Professional services and technology, media and telecomms (TMT) companies continued to dominate the market, accounting for about a third of take-up in April – June 2016. In total, 180,000 sq. ft. of space was let in the city centre, following a high number of lease renewals.
There were also a high number of transactions for large offices in Edinburgh. Among these deals was Chris Stewart Group’s purchase of Blenheim House, which is expected to bring around 34,000 sq. ft. of new Grade A space to Edinburgh city centre by late 2017 or early 2018.
Toby Withall, office agency partner at Knight Frank in Edinburgh, said that deals continued to brew in the capital, and appear to be unaffected by Brexit.
He said: “The outlook for Edinburgh remains positive, despite the uncertainty hanging over the market following the EU referendum – several significant deals look likely to go ahead, which can only be a vote of confidence in the city. However, it’s still too early to say what Brexit’s full impact is likely to be.

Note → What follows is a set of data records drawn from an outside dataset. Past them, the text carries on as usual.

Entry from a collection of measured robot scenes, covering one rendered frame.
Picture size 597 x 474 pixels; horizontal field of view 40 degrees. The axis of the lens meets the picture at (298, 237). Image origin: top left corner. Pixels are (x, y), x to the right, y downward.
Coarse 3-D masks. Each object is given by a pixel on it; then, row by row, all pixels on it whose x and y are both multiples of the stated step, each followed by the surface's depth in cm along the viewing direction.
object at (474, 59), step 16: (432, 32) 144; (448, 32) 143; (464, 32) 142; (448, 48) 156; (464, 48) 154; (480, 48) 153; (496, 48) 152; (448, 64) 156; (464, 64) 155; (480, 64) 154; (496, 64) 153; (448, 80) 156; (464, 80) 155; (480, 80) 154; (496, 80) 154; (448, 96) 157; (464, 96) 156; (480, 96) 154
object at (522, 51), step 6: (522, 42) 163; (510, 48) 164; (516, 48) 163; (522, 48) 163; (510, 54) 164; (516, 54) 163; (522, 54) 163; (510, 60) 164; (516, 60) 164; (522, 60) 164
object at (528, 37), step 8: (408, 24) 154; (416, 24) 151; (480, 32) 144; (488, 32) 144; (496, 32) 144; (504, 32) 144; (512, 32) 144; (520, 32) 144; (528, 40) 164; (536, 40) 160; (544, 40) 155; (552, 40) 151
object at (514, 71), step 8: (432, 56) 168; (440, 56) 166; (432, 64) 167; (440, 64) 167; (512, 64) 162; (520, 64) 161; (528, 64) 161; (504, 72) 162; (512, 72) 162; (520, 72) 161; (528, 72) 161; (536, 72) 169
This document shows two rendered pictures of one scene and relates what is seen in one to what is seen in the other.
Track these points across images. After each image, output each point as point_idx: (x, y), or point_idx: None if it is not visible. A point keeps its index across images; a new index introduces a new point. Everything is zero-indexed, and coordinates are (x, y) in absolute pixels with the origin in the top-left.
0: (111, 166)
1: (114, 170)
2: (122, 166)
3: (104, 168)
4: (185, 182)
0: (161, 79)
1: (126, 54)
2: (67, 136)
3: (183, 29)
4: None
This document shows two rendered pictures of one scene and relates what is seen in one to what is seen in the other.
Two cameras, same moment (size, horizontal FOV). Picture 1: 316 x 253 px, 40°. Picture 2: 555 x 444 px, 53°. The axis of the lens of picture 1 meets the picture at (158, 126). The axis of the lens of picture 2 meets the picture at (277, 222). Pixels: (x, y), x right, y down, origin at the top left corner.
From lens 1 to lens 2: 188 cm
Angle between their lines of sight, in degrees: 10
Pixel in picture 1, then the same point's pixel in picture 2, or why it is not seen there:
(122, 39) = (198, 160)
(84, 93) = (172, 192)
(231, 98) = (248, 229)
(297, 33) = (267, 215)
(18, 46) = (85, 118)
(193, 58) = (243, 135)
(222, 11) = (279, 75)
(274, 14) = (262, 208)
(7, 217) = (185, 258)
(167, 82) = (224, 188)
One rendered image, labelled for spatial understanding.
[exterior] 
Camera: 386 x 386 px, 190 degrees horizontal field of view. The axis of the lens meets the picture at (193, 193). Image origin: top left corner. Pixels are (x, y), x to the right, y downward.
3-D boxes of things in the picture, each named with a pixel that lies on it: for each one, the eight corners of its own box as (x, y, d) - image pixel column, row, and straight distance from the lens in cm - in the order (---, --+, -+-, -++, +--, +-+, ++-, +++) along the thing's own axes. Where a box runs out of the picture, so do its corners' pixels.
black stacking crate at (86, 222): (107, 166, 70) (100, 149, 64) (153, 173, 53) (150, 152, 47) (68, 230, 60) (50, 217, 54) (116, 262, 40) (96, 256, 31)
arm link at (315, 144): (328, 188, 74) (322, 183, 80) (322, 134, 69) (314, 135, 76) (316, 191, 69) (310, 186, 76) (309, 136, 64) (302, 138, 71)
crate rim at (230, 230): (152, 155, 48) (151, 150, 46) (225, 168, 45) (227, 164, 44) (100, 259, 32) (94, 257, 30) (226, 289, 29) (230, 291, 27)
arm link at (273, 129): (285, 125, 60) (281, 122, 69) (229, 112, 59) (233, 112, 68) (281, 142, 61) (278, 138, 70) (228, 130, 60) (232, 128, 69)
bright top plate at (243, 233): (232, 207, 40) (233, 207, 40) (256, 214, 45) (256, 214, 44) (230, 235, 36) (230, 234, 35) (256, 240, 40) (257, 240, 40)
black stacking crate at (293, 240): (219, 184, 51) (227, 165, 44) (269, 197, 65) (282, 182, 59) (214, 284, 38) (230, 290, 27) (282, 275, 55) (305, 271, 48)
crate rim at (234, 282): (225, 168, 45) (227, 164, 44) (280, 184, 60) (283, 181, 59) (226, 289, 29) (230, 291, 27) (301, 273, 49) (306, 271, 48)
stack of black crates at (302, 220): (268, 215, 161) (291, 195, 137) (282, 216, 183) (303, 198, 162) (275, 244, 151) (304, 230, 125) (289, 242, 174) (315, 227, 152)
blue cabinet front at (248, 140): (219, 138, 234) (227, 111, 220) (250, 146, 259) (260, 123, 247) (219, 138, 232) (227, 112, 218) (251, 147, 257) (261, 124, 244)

“The fundamentals of the market remain strong and the lack of Grade A office space in Edinburgh city centre is pushing up rents – £33per sq. ft., previously considered ‘super-prime’, was achieved in the city during Q2. As Grade A space continues to be squeezed, this is only likely to continue.
“There is little coming through on the supply side and demand remains steady – particularly from the burgeoning TMT sector. There are a healthy number of requirements being circulated, although this should be treated with a note of caution – a decent proportion of these are potential renewals for Q1 and Q2 2017.”
Meanwhile, Glasgow saw its best second quarter of office space take-up for almost a decade in 2016. Knight Frank’s figures showed that 149,527 sq. ft. of office stock was let in Glasgow during the period April – June 2016 – the highest since 2007.
This quarter’s activity was mainly driven by two large occupancy deals in the city, involving AXA Insurance at Glasgow’s Cuprum building and Regus at Tay House.